# Webcam not recognized, hardware OK



## JKR (Jan 28, 2007)

So I've installed this new webcam (Logitech Quickcam Ultravision), its drivers, and QuickCam 10.0 as provided on CD on Windows XP Pro.
During the installation process, I cas see myself OK, so I know that the hardware is working, there is no hardware conflict, no camera not supported issue, not chipset problem or whatever. The installation process works normally, and in the end it congratulates me for the successful installation. There are no exclamation marks in the Windows device manager either.
However, when I start QuickCam's Quick Capture, it says that the *camera has not been found or is not working properly*.
Uninstalling and reinstalling the drivers and programs didn't help either. It's driving me nuts!


----------



## Deleted090308 (Jan 25, 2007)

Hi,

Have a look in Control panel > Scanners and Cameras.
Is the webcam set to default capturing device?


----------



## JKR (Jan 28, 2007)

Hi,

thank you for tackling the question.

The camera is well visible in there (but I don't know how to check if it's the default). And it is the only device in there (so it must be the default?).
In the properties section, you can do a test, and it says that the device is working properly.
You'll find enclosed a .doc file with the corresponding screen shots.


----------



## Deleted090308 (Jan 25, 2007)

There's updated software available: http://www.logitech.com/index.cfm/435/238&cl=gb,en?osid=1&file=

Do you have other capturing capable devices - for example a TV card - that could interfere?


----------



## JKR (Jan 28, 2007)

No other capturing device that I know of. How can I check to make sure? I do have a digital camera that I connect from time to time to download photos, but it is not connected.
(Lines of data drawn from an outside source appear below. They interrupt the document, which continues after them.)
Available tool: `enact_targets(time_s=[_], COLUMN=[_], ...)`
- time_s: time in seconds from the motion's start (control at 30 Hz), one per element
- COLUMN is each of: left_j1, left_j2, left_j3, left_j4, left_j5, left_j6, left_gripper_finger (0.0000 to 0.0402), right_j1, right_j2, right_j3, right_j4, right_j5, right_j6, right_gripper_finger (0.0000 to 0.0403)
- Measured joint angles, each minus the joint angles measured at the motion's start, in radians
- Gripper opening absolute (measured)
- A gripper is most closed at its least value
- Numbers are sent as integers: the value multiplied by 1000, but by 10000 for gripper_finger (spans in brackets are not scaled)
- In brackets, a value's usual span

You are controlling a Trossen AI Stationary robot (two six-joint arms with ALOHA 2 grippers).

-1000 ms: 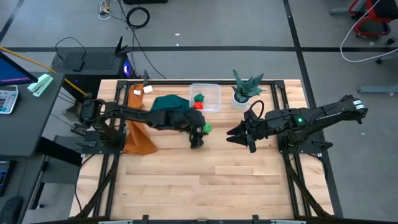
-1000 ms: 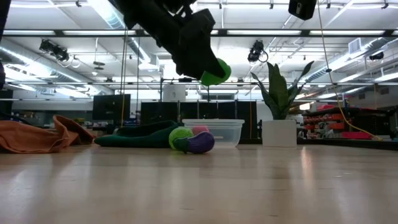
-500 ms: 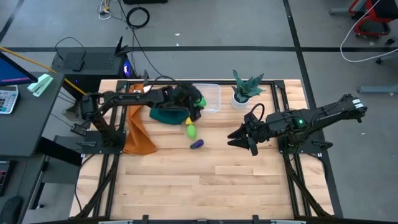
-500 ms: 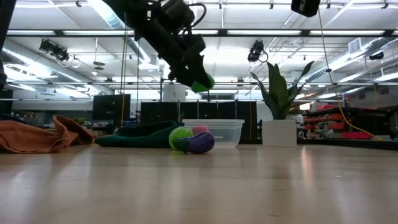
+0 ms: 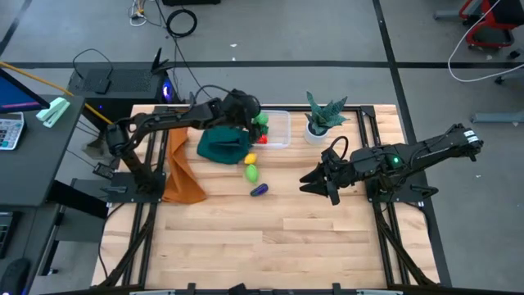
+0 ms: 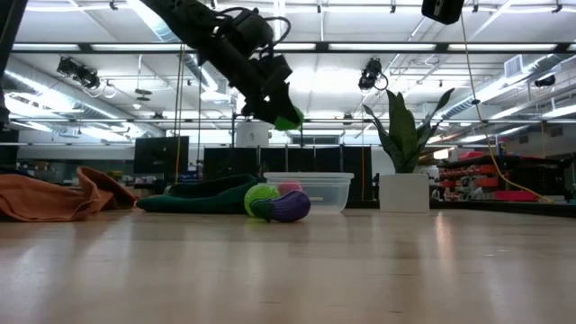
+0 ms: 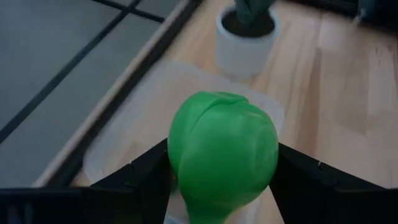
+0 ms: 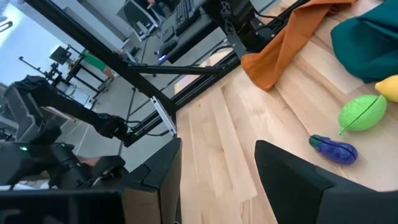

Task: Pick and placing Produce into tupperware
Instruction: Put the green pear into the transparent bin

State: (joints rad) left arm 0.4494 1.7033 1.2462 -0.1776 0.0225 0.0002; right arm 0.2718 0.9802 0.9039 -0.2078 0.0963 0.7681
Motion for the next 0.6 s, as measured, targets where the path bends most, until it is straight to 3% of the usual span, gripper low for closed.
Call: enact_targets(time_s=[0.4, 0.6], left_j1=[44, 49], left_j2=[246, 368], left_j3=[439, 547], left_j4=[-347, -496], left_j5=[2, 1], left_j6=[144, 195], left_gripper_finger=[247, 247], right_j1=[0, 0], right_j2=[0, 0], right_j3=[0, 0], right_j4=[13, 19], right_j5=[0, 0], right_j6=[11, 10], right_gripper_finger=[167, 167])
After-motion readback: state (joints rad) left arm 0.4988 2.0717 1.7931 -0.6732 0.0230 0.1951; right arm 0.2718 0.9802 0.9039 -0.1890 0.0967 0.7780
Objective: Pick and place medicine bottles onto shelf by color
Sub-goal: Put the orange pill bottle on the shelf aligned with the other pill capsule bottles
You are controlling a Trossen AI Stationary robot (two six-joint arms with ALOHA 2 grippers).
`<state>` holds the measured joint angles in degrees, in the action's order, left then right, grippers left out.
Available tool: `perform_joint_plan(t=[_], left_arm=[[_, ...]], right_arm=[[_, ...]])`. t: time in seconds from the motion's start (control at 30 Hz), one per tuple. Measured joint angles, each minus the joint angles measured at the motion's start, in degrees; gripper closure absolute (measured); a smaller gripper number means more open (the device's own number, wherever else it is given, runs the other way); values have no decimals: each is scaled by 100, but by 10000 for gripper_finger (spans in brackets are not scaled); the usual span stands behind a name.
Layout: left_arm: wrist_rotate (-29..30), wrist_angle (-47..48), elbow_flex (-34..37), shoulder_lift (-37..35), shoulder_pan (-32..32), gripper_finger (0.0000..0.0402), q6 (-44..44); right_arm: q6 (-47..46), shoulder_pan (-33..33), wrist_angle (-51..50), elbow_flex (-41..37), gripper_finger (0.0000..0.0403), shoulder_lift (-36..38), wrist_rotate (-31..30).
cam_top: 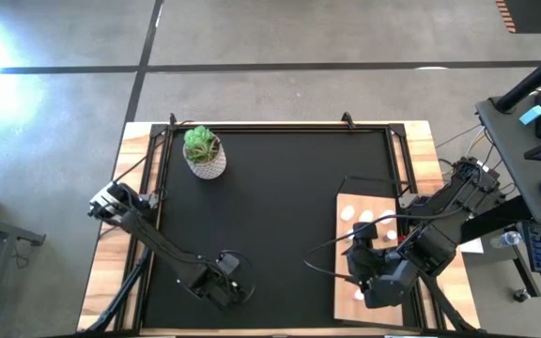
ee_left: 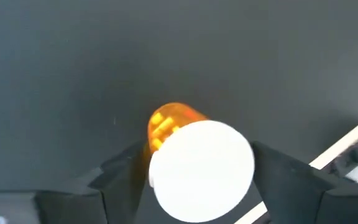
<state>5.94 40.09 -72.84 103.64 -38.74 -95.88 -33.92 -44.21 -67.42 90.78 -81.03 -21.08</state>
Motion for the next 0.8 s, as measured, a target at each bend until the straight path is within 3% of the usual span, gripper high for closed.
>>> perform_joint_plan(t=[0.33, 0.8], left_arm=[[-63, -6, -6, 15, 147, 232, 146], [289, -16, -459, -22, 1657, 215, 2350]], right_arm=[[3, 0, -5, 0, 136, -2, 4], [-3, 0, -215, -2, 138, 0, 50]])
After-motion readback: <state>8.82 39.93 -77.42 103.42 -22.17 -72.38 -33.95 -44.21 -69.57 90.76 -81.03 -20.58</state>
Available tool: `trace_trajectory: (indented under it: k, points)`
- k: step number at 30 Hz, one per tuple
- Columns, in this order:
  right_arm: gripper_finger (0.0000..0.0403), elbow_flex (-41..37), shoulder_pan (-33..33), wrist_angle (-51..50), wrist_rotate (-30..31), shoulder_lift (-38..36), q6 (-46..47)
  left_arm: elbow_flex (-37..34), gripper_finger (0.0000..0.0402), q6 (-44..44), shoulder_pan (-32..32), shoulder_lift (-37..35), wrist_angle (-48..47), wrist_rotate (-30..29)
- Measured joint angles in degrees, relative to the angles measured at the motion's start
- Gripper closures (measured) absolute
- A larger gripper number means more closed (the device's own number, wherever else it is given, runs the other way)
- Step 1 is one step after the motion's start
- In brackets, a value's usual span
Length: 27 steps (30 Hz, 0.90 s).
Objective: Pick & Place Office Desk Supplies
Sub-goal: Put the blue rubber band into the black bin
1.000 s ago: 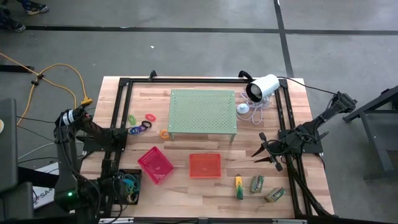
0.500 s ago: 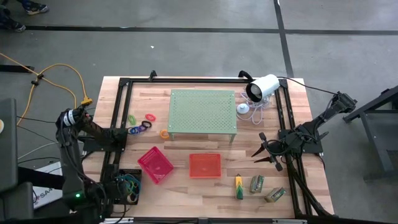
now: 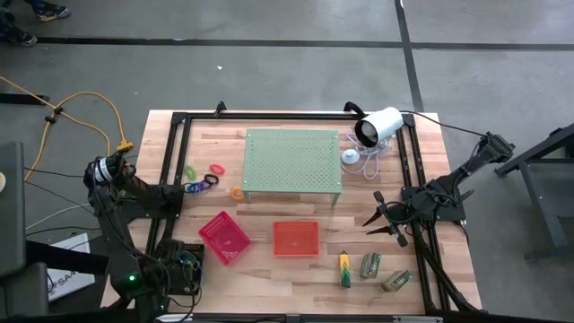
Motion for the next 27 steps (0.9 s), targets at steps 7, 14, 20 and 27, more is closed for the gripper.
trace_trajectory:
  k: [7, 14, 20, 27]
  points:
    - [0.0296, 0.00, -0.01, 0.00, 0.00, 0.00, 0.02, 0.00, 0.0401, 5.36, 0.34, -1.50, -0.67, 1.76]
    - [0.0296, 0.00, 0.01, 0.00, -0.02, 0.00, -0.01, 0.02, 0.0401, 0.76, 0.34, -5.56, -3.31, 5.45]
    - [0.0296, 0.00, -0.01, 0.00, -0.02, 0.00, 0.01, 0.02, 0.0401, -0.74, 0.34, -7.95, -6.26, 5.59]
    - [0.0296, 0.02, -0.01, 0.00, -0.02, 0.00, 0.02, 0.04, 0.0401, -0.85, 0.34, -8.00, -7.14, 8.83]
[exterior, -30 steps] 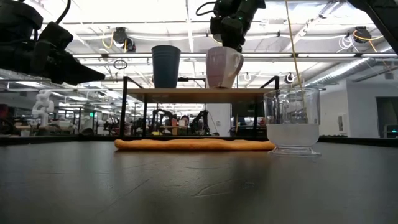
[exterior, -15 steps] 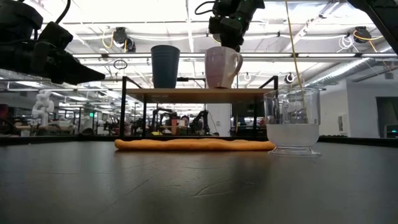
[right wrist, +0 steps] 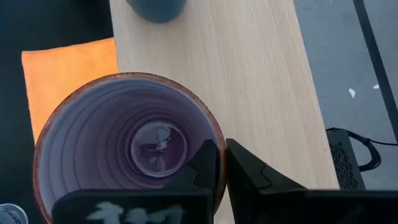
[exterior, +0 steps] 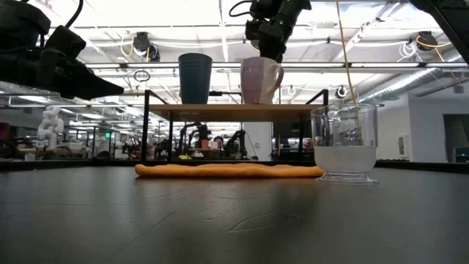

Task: Stack small to large cups/mugs on shelf
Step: Put the purple mug on the shelf

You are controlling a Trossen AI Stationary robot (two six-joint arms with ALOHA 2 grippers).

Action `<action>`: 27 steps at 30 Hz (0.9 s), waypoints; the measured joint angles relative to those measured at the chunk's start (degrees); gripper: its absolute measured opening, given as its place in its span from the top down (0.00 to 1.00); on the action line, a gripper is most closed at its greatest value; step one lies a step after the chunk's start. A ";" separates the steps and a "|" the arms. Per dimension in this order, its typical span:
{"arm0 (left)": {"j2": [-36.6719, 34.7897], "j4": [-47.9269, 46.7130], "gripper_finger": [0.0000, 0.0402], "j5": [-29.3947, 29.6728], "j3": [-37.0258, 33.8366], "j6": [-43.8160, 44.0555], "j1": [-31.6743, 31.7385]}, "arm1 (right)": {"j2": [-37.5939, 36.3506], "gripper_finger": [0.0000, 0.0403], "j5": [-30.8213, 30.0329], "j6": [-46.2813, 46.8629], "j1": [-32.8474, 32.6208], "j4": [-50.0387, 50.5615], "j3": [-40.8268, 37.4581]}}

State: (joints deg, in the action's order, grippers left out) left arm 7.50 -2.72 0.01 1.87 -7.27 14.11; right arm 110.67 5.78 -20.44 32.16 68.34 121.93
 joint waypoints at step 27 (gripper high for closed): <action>0.00 0.00 0.96 -0.02 0.00 0.20 0.00 | 0.13 0.98 -0.34 -0.11 -0.02 -1.95 0.00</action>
State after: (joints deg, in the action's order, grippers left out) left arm 7.50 -2.72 -0.01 1.87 -7.07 14.11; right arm 110.80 5.45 -20.56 32.14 66.38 121.93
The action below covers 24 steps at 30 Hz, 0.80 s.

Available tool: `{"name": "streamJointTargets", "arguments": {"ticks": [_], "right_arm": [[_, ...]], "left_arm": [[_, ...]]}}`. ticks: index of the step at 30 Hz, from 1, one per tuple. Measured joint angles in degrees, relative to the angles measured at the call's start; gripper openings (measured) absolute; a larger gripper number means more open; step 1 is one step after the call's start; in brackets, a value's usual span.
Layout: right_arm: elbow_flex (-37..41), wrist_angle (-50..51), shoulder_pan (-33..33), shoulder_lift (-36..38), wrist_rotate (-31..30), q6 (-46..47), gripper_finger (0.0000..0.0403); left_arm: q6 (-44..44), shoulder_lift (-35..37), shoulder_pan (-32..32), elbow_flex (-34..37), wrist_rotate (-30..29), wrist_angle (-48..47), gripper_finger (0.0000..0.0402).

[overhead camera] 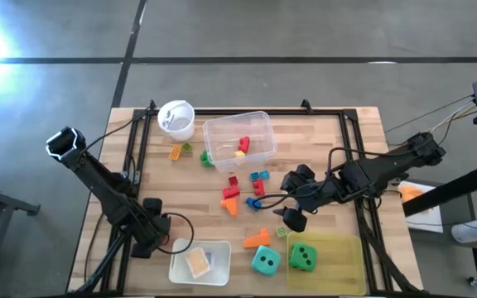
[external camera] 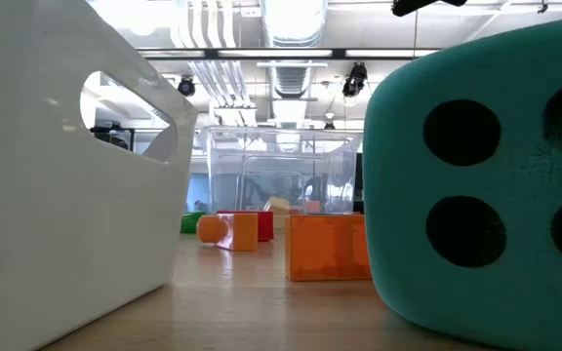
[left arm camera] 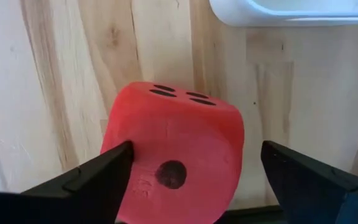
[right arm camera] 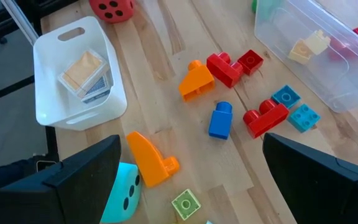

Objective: Pick & Place Toys
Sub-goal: Put the red dice into the yellow bin

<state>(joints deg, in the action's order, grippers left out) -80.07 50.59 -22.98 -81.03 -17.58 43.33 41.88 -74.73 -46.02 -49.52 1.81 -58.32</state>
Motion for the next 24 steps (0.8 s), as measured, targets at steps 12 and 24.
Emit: {"name": "streamJointTargets", "arguments": {"ticks": [12,24], "right_arm": [[0.0,0.0,0.0,0.0,0.0,-0.5,0.0385],[0.0,0.0,0.0,0.0,0.0,-0.4,0.0385]], "left_arm": [[1.6,0.4,0.0,0.0,-0.5,2.6,0.0344],[-3.1,1.0,0.0,-1.9,0.3,3.0,0.0344]]}}
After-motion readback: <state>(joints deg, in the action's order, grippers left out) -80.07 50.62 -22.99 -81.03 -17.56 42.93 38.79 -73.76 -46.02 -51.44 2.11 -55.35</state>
I did try the updated software. It'll crash the OS, resulting in immediate reboot, and the usual message that the computer has recovered from serious peril when Windows is back up again. So I uninstalled it and reinstalled the old driver. However, I doubt that this is the intended standard behaviour of this driver, something is rotten here.

By the way, if I just unplug the webcam from its USB port, the OS will crash, too.
I tried three different USB ports, same problems on every one.


----------



## Deleted090308 (Jan 25, 2007)

Open Device manager > expand USB controllers > uninstall every device there > reboot twice.

If that doesn't help > reinstall the chipset drivers.


----------



## JKR (Jan 28, 2007)

Wow! That sounds a bit harsh. I'd loose, among others, my ADSL modem (so no way to get precious help from you anymore) and my mouse (difficult to work without!). :4-thatsba

How do I get the USB controllers back up and running? How do I do all this without a working mouse?
I'd much rather try to analyze further or uninstall them one by one first. And how to proceed to reinstall the chipset drivers if necessary?

Please find attached a .gif of the relevant device manager entries.

Concentrateur USB racine: root USB hub (whatever that is).
Périphérique de stockage de masse: mass storage device.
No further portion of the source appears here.